[[ THE DATA, beginning ]]

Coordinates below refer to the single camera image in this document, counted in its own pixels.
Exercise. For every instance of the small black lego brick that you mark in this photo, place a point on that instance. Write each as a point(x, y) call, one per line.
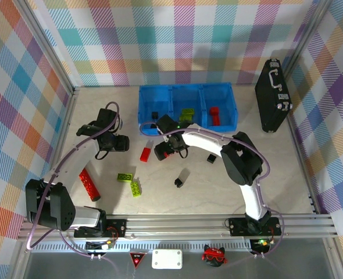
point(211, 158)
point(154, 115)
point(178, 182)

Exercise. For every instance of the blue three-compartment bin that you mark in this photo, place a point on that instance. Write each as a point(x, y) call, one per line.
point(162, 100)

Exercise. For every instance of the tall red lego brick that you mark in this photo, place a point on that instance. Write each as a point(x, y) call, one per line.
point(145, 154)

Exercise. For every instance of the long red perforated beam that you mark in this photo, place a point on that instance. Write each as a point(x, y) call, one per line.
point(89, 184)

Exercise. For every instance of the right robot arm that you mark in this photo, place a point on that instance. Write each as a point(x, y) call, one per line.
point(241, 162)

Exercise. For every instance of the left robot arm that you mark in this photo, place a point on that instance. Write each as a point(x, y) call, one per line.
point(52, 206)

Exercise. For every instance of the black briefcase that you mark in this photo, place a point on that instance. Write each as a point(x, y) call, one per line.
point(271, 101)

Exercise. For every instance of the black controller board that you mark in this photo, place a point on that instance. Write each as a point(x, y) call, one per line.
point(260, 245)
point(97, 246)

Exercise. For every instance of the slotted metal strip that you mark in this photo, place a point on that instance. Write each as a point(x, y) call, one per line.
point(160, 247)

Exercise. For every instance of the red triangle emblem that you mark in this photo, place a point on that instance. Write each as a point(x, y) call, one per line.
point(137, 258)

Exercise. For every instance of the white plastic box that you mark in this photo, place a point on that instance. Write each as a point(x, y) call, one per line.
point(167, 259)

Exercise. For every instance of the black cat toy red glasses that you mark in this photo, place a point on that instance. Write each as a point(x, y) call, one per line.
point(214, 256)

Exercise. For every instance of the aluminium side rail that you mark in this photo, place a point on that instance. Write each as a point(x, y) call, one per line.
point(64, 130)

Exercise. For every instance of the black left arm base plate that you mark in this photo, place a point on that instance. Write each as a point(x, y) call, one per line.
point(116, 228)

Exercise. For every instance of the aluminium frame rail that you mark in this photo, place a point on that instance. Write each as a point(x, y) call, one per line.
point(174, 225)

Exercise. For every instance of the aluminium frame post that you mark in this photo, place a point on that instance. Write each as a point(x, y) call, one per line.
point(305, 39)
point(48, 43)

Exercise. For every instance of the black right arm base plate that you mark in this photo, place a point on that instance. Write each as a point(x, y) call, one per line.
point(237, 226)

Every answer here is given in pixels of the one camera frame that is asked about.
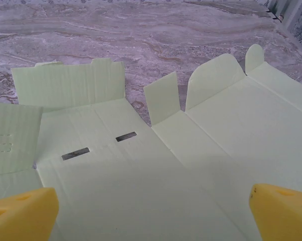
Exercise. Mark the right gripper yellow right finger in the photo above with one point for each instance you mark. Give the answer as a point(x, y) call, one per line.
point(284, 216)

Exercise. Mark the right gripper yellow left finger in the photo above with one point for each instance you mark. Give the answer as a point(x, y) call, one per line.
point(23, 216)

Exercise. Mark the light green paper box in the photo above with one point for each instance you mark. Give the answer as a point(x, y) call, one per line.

[[ THE DATA, end ]]
[[ THE DATA, beginning ]]

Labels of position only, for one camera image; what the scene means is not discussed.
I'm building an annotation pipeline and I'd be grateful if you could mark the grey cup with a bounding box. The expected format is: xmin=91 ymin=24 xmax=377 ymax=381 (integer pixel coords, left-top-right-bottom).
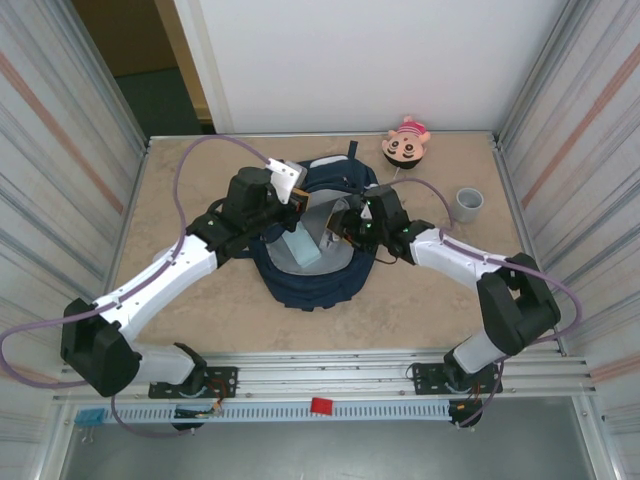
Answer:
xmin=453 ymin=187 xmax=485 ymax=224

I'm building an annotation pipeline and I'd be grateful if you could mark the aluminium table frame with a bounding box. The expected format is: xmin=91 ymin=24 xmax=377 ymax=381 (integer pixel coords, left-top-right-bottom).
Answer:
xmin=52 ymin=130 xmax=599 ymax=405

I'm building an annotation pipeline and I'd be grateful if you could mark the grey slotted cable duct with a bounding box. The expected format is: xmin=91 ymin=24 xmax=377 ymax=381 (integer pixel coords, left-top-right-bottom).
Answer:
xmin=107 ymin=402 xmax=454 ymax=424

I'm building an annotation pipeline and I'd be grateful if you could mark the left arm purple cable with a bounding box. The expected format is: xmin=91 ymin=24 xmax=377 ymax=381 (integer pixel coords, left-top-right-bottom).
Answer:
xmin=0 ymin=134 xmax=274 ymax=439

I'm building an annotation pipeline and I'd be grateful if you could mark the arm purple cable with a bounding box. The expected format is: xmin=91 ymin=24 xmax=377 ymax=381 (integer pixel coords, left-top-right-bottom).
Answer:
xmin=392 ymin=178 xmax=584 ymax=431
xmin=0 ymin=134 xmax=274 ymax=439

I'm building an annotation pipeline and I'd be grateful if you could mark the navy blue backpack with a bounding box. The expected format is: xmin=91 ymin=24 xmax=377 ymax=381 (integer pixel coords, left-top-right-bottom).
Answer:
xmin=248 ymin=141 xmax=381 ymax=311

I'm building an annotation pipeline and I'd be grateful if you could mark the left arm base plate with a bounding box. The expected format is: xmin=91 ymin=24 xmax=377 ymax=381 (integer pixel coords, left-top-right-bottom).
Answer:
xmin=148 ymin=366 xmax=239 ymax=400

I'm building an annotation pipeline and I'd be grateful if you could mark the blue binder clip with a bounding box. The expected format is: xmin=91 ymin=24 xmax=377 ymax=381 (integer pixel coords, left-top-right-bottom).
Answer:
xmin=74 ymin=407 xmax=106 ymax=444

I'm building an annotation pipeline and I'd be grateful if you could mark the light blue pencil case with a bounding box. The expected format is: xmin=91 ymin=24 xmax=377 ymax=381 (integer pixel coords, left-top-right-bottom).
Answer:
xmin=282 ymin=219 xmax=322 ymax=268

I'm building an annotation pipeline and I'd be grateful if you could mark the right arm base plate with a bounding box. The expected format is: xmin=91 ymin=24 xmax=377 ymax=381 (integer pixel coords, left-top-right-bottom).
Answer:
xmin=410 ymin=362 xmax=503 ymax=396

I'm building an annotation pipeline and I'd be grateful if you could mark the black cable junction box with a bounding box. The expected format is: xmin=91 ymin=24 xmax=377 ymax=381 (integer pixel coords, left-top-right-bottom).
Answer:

[[ THE DATA, end ]]

PROBLEM STATEMENT: Scan the material and collect every line that contains "purple".

TASK SOLUTION:
I'm building an annotation pipeline and I'd be grateful if you could mark the left arm purple cable with a bounding box. The expected format is: xmin=91 ymin=24 xmax=377 ymax=381 (integer pixel coords, left-top-right-bottom).
I'm building an annotation pipeline and I'd be grateful if you could mark the arm purple cable with a bounding box. The expected format is: xmin=91 ymin=24 xmax=377 ymax=381 (integer pixel coords, left-top-right-bottom).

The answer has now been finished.